WHAT THIS TASK INVOLVES: Produce as output only the lines below starting at the line with "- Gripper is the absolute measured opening" and continuing through the line with "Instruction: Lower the", each one exactly as written.

EXERCISE MATERIAL:
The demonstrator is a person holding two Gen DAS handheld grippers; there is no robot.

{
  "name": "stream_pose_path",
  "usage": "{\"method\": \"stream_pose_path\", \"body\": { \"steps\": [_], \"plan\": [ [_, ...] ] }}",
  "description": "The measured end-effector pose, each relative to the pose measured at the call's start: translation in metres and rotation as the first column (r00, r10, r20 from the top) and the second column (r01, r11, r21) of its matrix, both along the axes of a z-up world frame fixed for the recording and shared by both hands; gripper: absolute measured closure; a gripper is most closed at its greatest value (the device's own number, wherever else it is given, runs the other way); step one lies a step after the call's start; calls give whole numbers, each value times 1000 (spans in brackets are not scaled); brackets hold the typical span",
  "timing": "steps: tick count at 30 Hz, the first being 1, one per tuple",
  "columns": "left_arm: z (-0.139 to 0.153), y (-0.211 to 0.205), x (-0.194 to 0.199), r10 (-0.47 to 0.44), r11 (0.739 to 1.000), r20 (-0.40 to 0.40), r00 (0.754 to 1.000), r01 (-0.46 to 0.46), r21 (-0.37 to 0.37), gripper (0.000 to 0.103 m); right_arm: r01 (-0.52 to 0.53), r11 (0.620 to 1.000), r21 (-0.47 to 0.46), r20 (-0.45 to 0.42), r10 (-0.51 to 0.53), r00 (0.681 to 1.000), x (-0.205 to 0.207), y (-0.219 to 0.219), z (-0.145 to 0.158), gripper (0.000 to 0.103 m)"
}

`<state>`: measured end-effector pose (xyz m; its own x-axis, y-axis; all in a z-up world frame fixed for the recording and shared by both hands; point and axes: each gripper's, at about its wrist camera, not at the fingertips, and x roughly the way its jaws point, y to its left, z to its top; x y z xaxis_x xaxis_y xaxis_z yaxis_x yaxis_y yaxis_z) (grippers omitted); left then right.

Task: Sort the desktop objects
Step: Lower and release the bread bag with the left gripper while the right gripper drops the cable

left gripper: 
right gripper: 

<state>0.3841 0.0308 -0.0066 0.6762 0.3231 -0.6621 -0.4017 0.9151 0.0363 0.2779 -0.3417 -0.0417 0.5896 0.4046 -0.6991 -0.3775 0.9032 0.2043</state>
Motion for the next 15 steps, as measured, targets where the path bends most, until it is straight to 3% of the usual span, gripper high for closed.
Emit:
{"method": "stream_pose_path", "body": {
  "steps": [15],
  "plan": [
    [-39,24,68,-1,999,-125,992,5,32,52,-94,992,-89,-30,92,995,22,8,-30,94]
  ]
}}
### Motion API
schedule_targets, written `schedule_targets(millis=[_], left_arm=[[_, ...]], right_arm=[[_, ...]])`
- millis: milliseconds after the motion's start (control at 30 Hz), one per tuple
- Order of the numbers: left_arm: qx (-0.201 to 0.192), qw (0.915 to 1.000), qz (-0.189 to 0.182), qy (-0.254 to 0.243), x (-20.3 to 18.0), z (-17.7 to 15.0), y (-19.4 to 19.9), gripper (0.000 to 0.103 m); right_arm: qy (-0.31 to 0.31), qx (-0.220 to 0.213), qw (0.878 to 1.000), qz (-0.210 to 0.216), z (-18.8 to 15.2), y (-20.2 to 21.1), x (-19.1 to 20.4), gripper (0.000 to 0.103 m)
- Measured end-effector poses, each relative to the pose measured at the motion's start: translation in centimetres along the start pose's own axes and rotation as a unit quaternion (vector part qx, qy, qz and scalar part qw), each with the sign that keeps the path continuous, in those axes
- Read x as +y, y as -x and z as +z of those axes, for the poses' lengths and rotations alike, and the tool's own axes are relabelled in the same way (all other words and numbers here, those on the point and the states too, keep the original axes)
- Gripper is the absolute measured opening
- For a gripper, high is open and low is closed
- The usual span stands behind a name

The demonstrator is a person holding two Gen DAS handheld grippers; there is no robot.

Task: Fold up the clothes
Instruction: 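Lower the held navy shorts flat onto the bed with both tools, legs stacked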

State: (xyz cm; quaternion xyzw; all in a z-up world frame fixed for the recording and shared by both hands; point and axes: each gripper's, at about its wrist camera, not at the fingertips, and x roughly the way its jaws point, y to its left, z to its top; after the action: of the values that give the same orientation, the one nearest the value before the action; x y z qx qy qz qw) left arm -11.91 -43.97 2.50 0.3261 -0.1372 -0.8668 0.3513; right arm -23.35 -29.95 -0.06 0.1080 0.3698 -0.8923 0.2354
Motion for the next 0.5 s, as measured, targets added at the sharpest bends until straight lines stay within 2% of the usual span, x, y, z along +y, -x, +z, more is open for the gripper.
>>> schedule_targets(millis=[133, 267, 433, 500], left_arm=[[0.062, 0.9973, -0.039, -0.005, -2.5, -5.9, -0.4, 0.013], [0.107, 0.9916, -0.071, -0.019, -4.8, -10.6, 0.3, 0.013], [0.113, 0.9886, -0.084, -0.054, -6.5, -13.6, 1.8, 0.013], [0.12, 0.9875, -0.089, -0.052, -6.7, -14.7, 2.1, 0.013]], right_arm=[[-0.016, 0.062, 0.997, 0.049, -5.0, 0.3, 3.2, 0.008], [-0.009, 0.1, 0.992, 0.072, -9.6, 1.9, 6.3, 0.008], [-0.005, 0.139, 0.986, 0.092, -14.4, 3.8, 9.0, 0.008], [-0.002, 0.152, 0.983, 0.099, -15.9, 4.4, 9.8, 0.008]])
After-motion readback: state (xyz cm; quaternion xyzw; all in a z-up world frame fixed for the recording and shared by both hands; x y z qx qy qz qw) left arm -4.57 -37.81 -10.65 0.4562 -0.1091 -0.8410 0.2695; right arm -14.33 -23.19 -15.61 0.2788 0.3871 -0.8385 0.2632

ANSWER FOR THE TASK:
- Gripper is the absolute measured opening
- For a gripper, high is open and low is closed
- The usual span stands behind a name

The demonstrator is a person holding two Gen DAS handheld grippers; there is no robot.

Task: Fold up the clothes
Instruction: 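Lower the held navy shorts flat onto the bed with both tools, legs stacked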

This exercise has been completed.